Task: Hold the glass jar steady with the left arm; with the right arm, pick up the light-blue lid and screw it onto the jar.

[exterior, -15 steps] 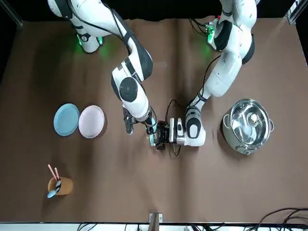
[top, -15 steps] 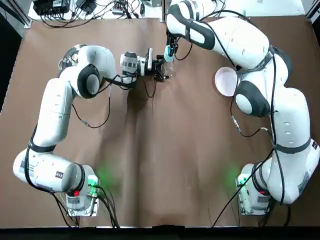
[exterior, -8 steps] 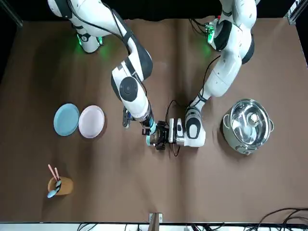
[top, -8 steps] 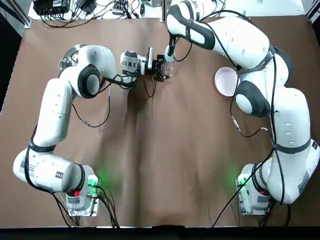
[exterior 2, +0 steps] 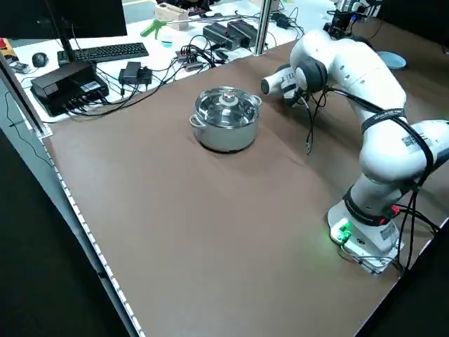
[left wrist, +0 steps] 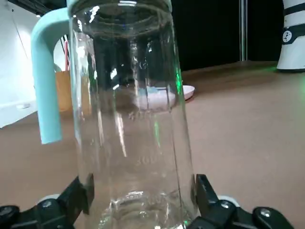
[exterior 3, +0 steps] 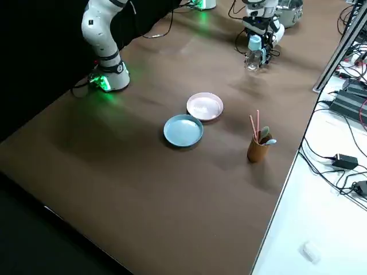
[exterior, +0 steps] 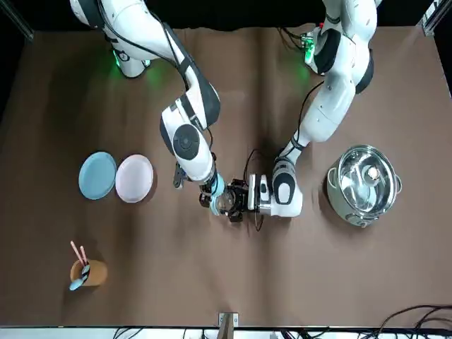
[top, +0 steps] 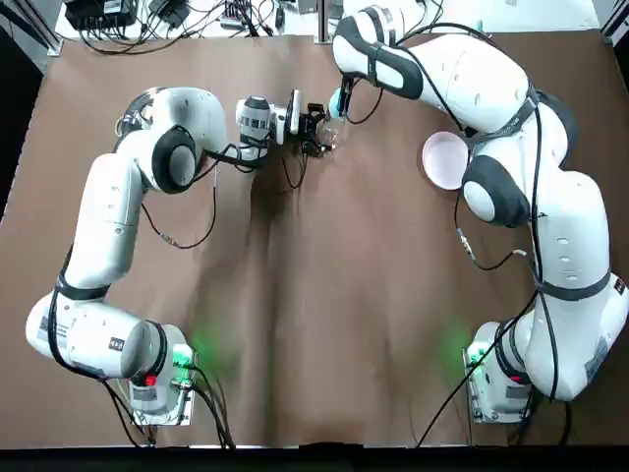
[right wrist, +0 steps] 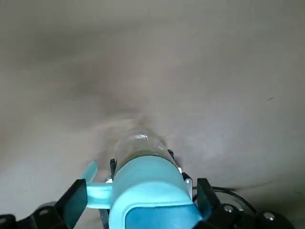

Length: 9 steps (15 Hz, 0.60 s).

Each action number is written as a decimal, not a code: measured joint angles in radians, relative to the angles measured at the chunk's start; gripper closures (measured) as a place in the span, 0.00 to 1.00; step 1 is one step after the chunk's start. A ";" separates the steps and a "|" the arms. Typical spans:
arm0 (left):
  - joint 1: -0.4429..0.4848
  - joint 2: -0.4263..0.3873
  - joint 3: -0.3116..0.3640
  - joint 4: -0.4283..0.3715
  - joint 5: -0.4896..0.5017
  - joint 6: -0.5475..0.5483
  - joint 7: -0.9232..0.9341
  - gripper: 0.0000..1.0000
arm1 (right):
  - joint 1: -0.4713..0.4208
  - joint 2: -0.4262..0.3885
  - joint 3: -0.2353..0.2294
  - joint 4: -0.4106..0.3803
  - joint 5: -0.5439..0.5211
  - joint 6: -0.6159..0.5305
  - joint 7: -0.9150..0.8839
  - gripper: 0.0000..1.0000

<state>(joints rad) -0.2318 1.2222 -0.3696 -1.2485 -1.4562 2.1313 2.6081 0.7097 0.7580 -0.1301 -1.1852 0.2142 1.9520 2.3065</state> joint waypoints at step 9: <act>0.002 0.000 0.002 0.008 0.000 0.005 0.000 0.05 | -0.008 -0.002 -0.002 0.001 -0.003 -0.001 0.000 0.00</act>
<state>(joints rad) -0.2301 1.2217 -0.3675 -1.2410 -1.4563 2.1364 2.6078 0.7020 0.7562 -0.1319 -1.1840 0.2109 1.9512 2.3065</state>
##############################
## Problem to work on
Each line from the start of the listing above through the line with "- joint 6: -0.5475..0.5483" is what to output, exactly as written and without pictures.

## The completed task
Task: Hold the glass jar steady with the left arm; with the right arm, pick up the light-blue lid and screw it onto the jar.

[exterior, -15 steps] 
[top, -15 steps] 
[exterior, -8 steps] 
[top, -8 steps] 
[exterior 2, +0 steps] 
[left wrist, +0 steps] 
[exterior 3, +0 steps] 
[exterior, +0 steps] 
[top, +0 steps] 
[right wrist, +0 steps] 

Length: 9 steps (15 Hz, 0.60 s).

Each action number is written as a decimal, not a code: measured joint angles in radians, relative to the angles measured at the chunk's start; gripper closures (measured) as a place in the span, 0.00 to 1.00; step 1 is one step after the chunk's start. A ";" separates the steps and a "|" the arms. Typical spans:
arm0 (left):
  - joint 1: -0.4429..0.4848
  - joint 2: -0.4263..0.3873
  - joint 3: -0.3116..0.3640
  - joint 4: -0.4283..0.3715
  - joint 5: -0.4896..0.5017
  - joint 6: -0.5475..0.5483

Nothing else is needed for this exercise.